Task to complete. The required output is the complete data, repeated without alteration.

Start of Dataset extract

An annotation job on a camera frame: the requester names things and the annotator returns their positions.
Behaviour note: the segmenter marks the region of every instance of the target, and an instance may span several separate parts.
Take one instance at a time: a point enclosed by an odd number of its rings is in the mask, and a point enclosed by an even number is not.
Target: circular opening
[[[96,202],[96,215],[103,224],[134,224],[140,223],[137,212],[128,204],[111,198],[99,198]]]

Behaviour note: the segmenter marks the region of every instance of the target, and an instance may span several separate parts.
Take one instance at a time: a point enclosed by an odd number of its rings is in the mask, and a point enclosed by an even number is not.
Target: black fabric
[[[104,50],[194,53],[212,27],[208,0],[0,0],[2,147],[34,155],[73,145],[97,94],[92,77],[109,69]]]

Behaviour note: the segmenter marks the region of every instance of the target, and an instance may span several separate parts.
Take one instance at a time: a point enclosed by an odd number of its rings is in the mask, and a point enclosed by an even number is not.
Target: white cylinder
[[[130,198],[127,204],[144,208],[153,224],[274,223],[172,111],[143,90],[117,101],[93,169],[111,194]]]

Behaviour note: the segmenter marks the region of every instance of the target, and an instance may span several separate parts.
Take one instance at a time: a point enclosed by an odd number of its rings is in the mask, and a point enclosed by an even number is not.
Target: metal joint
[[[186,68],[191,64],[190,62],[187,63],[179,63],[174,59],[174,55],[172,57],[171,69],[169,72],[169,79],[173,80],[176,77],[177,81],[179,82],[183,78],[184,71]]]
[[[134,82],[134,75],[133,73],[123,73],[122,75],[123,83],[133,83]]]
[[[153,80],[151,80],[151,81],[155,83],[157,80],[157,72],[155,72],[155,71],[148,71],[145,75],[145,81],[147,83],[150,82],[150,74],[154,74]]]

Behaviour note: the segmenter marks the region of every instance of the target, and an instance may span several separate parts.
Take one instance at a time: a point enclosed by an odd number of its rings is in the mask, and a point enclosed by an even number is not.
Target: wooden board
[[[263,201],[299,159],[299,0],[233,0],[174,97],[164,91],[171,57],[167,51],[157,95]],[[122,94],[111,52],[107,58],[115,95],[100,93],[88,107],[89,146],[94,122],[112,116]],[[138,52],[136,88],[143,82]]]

End of Dataset extract

Answer box.
An annotation job on a camera frame: the requester names things and the annotator returns their positions.
Behaviour note: the segmenter marks the region of every instance of the target, and an instance may span several separate parts.
Take one instance at a time: a point enclosed by an odd number of its rings is in the mask, and a point enclosed by an even number is not.
Target: circular opening
[[[96,202],[96,215],[103,224],[134,224],[140,223],[137,212],[128,204],[111,198],[99,198]]]

Behaviour note: the segmenter marks the region of every instance of the target, and an instance may span several separate parts.
Take one instance at a time: a point enclosed by an odd number of its rings is in the mask, and a point enclosed by an even number is not.
Target: black fabric
[[[104,50],[194,53],[212,27],[208,0],[0,0],[2,147],[34,155],[73,145],[97,94],[92,77],[109,69]]]

Behaviour note: the segmenter marks the region of every instance of the target, and an instance may span several separate parts.
Take one instance at a time: a point enclosed by an odd number of its rings is in the mask, and a point enclosed by an even number is not.
Target: white cylinder
[[[130,198],[127,204],[144,208],[153,224],[274,223],[172,111],[143,90],[117,101],[93,169],[111,194]]]

Behaviour note: the segmenter marks the region of every instance of the target, and an instance may span several separate parts.
Take one instance at a time: a point enclosed by an odd number of its rings is in the mask, and a point enclosed by an even number is not.
Target: metal joint
[[[186,68],[191,64],[190,62],[187,63],[179,63],[174,59],[174,55],[172,57],[171,69],[169,72],[169,79],[173,80],[176,77],[177,81],[179,82],[183,78],[184,71]]]
[[[134,82],[134,75],[133,73],[123,73],[122,75],[123,83],[133,83]]]
[[[153,80],[151,80],[151,81],[155,83],[157,80],[157,72],[155,72],[155,71],[148,71],[145,75],[145,81],[147,83],[150,82],[150,74],[154,74]]]

Behaviour note: the segmenter marks the region of every instance of the target, and an instance may span several separate parts.
Take one instance at a time: a point enclosed by an odd number of its rings is in the mask, and a point enclosed by an even number is not.
Target: wooden board
[[[263,201],[299,159],[299,0],[233,0],[174,97],[164,91],[171,57],[167,51],[157,95]],[[122,94],[111,52],[107,58],[115,95],[100,93],[88,107],[89,146],[94,122],[112,116]],[[138,52],[136,88],[143,82]]]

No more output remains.